When she hugs me goodbye, she squeezes my arm. “I’m glad to see you’re doing well. I heard you were very sick. God is good.”

After she leaves, Amelia and I sit on the patio. My dad and Charlie dig a big hole in the yard on the other side of the garage by the fence where Clyde loved to lie in the forsythia. We watch them heave Clyde’s body from the dog bed into the earth, and then fill the hole back up.

“Won’t Luna want to dig him up?” I say to Amelia.

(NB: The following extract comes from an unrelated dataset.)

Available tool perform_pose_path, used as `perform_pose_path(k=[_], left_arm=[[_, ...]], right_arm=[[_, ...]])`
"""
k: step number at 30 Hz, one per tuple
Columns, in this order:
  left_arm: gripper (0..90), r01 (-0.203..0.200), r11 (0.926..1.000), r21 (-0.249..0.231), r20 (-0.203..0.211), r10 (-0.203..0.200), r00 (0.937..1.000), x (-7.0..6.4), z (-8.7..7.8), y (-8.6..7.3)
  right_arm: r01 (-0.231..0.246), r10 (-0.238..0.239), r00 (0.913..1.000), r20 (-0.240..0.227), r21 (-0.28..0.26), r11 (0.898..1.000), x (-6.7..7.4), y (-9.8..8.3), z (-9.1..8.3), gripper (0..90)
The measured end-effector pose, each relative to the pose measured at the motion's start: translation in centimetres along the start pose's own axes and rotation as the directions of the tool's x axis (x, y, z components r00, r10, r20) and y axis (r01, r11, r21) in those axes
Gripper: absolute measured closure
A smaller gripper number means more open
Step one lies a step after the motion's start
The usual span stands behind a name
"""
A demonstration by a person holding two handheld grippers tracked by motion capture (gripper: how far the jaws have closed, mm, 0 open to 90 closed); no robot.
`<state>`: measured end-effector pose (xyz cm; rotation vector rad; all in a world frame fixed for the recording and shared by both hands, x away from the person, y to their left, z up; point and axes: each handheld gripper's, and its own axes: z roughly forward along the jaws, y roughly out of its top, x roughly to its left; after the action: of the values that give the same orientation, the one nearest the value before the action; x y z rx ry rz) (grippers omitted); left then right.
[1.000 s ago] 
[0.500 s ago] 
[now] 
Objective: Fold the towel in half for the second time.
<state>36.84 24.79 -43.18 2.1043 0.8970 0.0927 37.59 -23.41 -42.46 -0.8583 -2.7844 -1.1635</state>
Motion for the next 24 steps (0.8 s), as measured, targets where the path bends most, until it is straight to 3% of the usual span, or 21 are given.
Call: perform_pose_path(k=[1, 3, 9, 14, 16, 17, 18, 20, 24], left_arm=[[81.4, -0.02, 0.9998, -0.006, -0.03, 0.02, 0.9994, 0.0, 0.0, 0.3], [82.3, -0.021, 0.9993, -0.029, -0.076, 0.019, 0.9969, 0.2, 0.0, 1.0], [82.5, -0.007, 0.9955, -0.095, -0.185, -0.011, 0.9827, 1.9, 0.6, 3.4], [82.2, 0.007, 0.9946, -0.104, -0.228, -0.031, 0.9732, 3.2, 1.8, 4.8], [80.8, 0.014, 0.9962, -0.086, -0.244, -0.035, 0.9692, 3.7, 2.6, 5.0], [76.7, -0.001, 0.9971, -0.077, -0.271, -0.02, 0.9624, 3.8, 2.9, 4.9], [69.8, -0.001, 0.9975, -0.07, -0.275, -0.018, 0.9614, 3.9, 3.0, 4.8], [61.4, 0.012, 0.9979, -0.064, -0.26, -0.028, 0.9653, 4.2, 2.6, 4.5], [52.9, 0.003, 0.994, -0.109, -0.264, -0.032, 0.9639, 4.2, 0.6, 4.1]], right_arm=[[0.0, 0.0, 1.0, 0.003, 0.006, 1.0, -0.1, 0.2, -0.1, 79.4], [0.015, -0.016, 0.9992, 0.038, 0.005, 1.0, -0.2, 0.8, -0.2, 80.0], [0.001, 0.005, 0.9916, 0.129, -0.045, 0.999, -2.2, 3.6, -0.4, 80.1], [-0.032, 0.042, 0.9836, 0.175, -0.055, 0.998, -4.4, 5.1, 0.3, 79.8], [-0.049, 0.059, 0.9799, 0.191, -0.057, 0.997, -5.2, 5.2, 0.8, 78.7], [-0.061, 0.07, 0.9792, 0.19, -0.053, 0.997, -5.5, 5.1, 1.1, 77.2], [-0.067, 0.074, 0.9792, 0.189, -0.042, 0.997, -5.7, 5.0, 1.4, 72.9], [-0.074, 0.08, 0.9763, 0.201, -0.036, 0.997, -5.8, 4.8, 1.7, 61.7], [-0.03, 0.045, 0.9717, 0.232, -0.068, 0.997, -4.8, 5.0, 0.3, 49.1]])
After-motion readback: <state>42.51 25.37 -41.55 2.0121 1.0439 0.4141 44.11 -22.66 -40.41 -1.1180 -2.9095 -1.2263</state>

“Probably,” says Amelia darkly.

But my dad is on it—covering the wound of dirt with some junk from the garage: some pieces of plywood and a ladder.

“That should do it,” he says, never exactly one for aesthetics.

“Rest in peace, old dog,” I say, hugging my dad.

I have never been able to say that phrase about my mom. It feels morbid and clichéd. It’s etched on a Styrofoam gravestone that the boys love to stake into the front yard every Halloween. But of course, it’s what I wish most for her, for myself: Rest in peace, Mom.

“Rest in peace,” my dad says, climbing into his beat-up van to head back to work.